Multi-Site Multi-Master Deployment
Many companies want more than just clustering within a single site. They need to be able to have multiple datacenters around the world that are notionally close to their users, and therefore able to support the workload. But all the datacenters need the same data. This is the role of the Multi-Site Multi-Master (MSMM) deployment; it combines the clustering and bi-directional replication to enable local load balancing, with global data sharing.
At each of the local sites sits a cluster handling the local load, while the replication between sites keeps them all in sync. This geographically distributed cluster model is already used by many customers to run and manage their operation. It’s also important to keep in mind that the same HA and failover rules apply in this model. We can failover between sites in the event of a local problem and recover as necessary.
Replicating in and out of Oracle is supported by VMware Continuent for replication. You can replicate data from Oracle to MySQL, from Oracle to Oracle for the purposes of DR, and you can replicate from MySQL to Oracle.
There are a myriad of different uses for this model; some customers use it to distribute load from Oracle into MySQL for supporting web applications. It can also be used to concentrate data from multiple MySQL installations into Oracle for analysis.

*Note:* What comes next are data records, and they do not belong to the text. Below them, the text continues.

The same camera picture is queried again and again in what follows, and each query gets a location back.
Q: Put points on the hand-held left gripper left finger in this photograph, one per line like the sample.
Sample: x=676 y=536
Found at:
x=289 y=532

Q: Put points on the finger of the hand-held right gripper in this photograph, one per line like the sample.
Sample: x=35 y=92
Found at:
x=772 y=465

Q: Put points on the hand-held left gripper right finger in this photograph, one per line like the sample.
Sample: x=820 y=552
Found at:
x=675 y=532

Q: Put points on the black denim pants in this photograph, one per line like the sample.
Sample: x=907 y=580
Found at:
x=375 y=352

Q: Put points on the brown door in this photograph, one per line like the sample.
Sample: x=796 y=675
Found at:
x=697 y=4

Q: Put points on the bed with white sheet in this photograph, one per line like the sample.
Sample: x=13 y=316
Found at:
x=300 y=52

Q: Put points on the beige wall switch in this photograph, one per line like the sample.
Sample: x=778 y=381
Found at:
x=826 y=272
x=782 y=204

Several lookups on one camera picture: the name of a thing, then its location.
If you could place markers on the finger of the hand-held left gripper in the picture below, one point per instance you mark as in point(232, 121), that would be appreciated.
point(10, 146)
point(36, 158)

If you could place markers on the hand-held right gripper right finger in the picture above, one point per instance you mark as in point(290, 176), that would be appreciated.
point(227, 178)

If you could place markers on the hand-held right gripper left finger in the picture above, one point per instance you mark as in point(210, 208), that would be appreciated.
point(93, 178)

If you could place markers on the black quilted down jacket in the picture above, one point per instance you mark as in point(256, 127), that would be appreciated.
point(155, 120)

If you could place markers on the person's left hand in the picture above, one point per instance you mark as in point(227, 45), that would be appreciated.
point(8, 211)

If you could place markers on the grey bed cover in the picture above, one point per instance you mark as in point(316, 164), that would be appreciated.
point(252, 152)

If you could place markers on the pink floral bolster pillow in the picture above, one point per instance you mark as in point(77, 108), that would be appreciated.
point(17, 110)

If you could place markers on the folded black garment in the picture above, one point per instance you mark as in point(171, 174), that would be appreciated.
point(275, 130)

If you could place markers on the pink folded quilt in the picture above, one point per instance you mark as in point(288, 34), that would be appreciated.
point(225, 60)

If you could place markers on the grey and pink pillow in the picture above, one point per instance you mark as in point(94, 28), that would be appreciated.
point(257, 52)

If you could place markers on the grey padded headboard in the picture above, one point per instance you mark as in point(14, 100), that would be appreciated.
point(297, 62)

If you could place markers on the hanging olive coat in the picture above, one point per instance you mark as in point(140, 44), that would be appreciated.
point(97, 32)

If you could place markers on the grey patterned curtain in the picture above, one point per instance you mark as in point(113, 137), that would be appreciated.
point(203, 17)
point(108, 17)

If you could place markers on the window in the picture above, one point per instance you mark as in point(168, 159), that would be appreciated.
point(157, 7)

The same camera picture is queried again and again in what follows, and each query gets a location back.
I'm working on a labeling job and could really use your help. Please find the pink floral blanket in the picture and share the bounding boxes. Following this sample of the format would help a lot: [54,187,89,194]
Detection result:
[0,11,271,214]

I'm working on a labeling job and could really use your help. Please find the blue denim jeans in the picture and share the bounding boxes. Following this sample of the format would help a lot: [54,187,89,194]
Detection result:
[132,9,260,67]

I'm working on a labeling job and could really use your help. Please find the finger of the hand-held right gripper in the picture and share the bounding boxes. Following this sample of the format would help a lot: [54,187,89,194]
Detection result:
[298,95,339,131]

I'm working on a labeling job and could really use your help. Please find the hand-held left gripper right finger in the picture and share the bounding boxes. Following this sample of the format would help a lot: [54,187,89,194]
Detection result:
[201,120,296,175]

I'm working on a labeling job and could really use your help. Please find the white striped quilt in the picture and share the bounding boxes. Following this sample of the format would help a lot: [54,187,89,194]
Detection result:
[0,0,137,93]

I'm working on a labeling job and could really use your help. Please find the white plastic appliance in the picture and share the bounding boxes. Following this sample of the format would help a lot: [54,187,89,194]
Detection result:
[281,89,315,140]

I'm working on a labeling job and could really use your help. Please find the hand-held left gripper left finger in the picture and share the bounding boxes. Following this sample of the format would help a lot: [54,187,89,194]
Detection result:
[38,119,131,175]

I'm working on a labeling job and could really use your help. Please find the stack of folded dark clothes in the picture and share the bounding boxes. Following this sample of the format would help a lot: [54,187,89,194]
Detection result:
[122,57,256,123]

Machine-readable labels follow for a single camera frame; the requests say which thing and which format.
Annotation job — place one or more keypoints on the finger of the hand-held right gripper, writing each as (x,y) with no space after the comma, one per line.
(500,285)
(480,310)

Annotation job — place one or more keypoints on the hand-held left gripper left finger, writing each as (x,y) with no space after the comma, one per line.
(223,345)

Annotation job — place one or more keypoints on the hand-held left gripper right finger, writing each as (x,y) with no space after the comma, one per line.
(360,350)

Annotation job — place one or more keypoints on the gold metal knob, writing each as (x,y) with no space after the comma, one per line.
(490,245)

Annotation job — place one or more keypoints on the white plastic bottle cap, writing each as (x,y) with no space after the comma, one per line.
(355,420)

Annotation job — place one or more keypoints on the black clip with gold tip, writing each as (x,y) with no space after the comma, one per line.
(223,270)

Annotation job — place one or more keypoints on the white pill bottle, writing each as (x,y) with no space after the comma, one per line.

Replication into a Data Warehouse
Transactional data stores are great, quite unsurprisingly, for transactional data. But what if you have more complex, or more extreme amounts of data that need to be queried and handled? This is where data warehouses come in. Whether you are capturing all of your data, concentrating the data from multiple databases, or just collecting it into a system for easier analysis, VMware Continuent for Analytics and Big Data can help. With 4.0, we can also do it in one configuration from a cluster into your chosen data warehouse.

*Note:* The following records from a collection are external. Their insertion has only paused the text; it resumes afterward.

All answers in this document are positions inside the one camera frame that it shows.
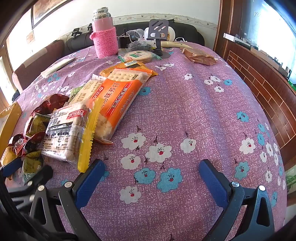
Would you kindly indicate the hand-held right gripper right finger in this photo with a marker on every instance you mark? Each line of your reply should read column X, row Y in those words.
column 212, row 183

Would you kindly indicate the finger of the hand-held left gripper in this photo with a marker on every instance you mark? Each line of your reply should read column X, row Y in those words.
column 10, row 165
column 41, row 173

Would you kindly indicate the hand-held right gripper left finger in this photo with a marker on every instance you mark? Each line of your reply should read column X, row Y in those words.
column 90, row 183

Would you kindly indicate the orange soda cracker packet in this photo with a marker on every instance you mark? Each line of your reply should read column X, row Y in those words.
column 120, row 97

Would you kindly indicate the yellow cardboard box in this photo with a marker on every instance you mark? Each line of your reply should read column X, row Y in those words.
column 11, row 120

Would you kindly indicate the yellow-edged cracker packet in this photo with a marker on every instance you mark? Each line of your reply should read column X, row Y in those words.
column 64, row 132

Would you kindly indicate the pile of small wrapped candies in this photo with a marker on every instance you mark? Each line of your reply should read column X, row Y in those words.
column 37, row 122

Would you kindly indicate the purple floral tablecloth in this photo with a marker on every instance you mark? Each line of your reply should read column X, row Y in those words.
column 185, row 104

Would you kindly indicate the green snack packet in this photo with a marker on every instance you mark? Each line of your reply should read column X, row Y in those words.
column 75, row 93

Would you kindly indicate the brown chair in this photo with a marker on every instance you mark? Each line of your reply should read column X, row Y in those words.
column 37, row 67

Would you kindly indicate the white notebook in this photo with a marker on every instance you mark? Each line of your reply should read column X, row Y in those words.
column 57, row 67

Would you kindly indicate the wooden partition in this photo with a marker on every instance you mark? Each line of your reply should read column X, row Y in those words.
column 254, row 76

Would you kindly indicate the flat orange snack packet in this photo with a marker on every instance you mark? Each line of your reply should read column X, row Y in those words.
column 153, row 73

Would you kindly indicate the brown snack packet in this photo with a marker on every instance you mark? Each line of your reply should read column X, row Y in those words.
column 198, row 58

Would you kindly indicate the round rice cracker packet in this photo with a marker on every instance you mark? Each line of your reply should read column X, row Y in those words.
column 138, row 56

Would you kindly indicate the black sofa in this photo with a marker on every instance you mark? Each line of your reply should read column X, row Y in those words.
column 78, row 42

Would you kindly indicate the long cream snack packet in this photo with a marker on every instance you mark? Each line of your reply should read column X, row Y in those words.
column 175, row 44

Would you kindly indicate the pink knitted-sleeve flask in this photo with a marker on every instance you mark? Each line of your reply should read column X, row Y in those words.
column 104, row 39

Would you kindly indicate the white box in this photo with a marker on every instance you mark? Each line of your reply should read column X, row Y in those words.
column 235, row 39

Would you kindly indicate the black clamp device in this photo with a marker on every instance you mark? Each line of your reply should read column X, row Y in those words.
column 90, row 27
column 76, row 32

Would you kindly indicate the clear plastic cups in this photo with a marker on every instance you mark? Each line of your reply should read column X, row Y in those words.
column 138, row 34

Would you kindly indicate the framed painting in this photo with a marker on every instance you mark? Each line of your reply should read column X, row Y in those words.
column 46, row 9

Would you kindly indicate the black phone stand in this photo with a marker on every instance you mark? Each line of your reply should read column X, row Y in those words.
column 159, row 30

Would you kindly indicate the small wall picture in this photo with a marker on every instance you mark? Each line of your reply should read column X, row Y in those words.
column 30, row 37

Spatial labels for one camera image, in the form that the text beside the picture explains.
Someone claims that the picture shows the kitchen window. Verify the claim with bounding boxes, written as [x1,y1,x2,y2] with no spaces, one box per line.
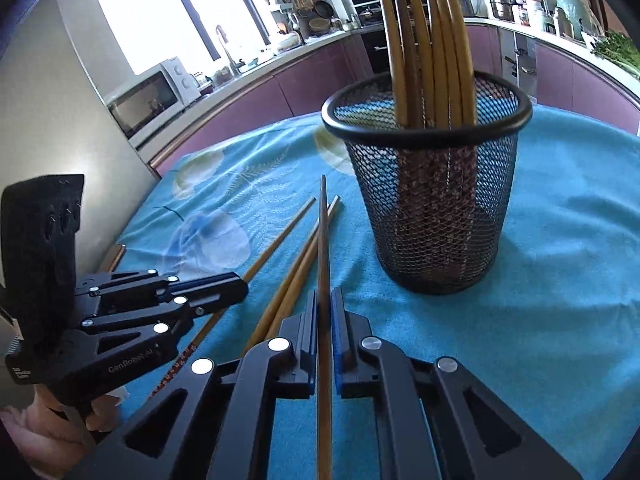
[90,0,273,91]

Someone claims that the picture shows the bunch of wooden chopsticks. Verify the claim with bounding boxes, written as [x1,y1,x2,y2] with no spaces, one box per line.
[372,0,478,286]

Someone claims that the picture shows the brown wooden chopstick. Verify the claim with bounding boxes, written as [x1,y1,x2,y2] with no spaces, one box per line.
[150,196,318,400]
[260,195,342,346]
[317,174,335,480]
[241,220,321,356]

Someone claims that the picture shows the steel faucet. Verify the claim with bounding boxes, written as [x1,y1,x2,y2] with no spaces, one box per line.
[216,25,236,78]

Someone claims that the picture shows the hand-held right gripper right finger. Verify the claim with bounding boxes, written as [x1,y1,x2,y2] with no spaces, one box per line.
[330,286,583,480]

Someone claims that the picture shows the black built-in stove oven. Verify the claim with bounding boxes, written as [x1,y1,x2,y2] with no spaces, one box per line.
[349,0,401,78]

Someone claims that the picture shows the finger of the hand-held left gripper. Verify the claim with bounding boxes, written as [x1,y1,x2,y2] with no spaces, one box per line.
[75,269,249,312]
[81,298,202,335]

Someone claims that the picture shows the blue floral tablecloth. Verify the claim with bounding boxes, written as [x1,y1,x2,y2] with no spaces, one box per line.
[107,102,640,480]

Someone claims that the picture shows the person's left hand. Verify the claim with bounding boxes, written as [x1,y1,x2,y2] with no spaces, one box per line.
[0,387,125,461]

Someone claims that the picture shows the pink base cabinets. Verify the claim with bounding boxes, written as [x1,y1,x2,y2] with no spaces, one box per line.
[150,35,373,171]
[462,22,640,136]

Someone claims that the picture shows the white microwave oven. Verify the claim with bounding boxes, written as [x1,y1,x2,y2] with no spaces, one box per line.
[106,56,200,141]

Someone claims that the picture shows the black mesh holder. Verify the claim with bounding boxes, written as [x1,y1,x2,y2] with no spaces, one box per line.
[321,71,533,295]

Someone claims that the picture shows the green leafy vegetables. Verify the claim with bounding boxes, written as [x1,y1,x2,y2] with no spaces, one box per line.
[592,30,640,78]

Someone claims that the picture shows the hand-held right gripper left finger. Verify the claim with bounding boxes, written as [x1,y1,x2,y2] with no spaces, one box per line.
[65,305,321,480]

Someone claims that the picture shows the grey refrigerator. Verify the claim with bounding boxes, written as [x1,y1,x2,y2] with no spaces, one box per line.
[0,0,163,281]

Unlike traditional ETL tools, VMware Continuent makes use of the replication technology to stream live updates over to the data warehouse. We don’t do big extractions of data, even periodically, we stream the live changes over to the target database.
This provides a stream of change data – you can either use that directly, and look for changes to data over time, or you can use it to create carbon copies of the data. That gives us a lot of flexibility in how we process the information.
The replicator, connector, and manager components work together to provide a very flexible and manageable system. With a cluster, DR or MSMM deployment have the power of a cluster with automated failover and powerful replication.